At the office of the Ilisu nature reserve, Azerchin explains that a ranger earns 150 Manat, roughly 75 Euro. Not enough to sustain a family and a poor incentive for rangers to risk their health for wildlife. The temptation for rangers to support poachers or poach themselves is apparent. Others might not actually go on patrol but tend to their own subsistence garden. Hard allegations, but ones we heard several times from our interview partners. If Azerbaijan really wants to protect its nature, it is time for the government to invest money and start by increasing wages, investing in equipment, training and fighting against corruption.

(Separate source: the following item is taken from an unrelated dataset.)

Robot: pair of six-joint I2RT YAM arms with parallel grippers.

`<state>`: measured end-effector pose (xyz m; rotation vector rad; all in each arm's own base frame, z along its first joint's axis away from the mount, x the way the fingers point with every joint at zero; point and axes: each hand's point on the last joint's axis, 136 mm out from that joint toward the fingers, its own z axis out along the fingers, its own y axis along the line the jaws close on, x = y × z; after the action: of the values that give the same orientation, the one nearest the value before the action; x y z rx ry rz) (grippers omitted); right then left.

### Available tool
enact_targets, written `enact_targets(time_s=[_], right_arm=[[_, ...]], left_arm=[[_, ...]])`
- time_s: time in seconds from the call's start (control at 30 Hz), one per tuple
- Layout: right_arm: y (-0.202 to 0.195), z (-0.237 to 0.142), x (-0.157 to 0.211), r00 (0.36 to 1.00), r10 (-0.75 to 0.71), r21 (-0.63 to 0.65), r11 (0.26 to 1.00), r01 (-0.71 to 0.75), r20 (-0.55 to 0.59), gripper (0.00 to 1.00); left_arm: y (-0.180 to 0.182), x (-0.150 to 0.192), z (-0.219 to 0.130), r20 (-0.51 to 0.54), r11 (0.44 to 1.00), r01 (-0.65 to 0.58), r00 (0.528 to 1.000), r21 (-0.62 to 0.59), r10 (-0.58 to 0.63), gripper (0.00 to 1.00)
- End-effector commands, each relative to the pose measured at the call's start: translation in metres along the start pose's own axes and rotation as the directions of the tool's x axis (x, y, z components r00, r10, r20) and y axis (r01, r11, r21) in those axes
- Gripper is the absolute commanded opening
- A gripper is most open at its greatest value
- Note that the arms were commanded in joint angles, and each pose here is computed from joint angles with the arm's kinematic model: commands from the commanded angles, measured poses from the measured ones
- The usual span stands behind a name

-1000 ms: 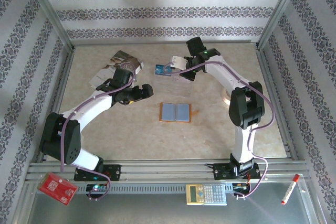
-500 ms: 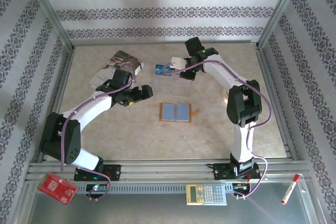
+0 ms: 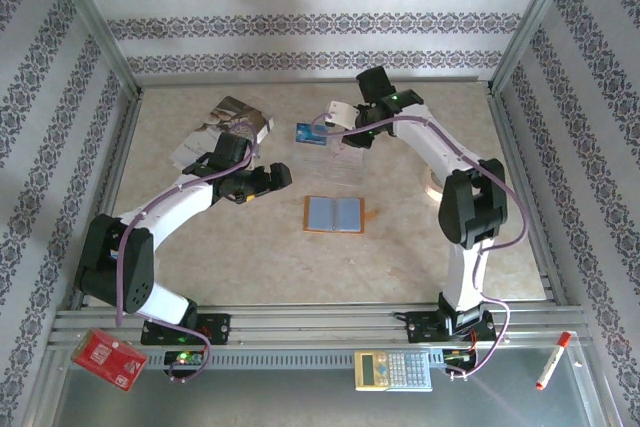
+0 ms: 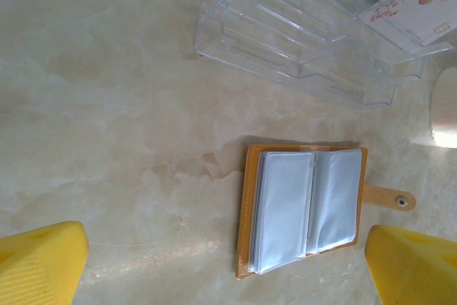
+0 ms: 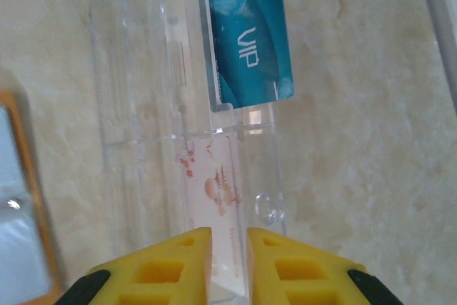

Even though the goitered gazelles future seems secured for the moment, there are many other fabulous species in this country which need protection. For example, thousands of wild birds such as the little bustard (Tetrax tetrax) end up in nets and pots each year. Bears and wolves, protected by law but regarded as pests are still widely hunted. And who wouldn't want a trophy kill like an Eastern Caucasian Tur? It is time for the Azerbaijans rich elite to spread its oil money and support the preservation of its natural heritage. Lets hope for the best!
We especially thank Elshad Askerov, director of WWF Azerbaijan, Seymur Karimov, deputy director Shirvan National Park and Azerchin Muradov, deputy director Ilisu nature reserve for their time and deep insights into nature protection in Azerbaijan. We wish you all the best for the future and keep up the great work!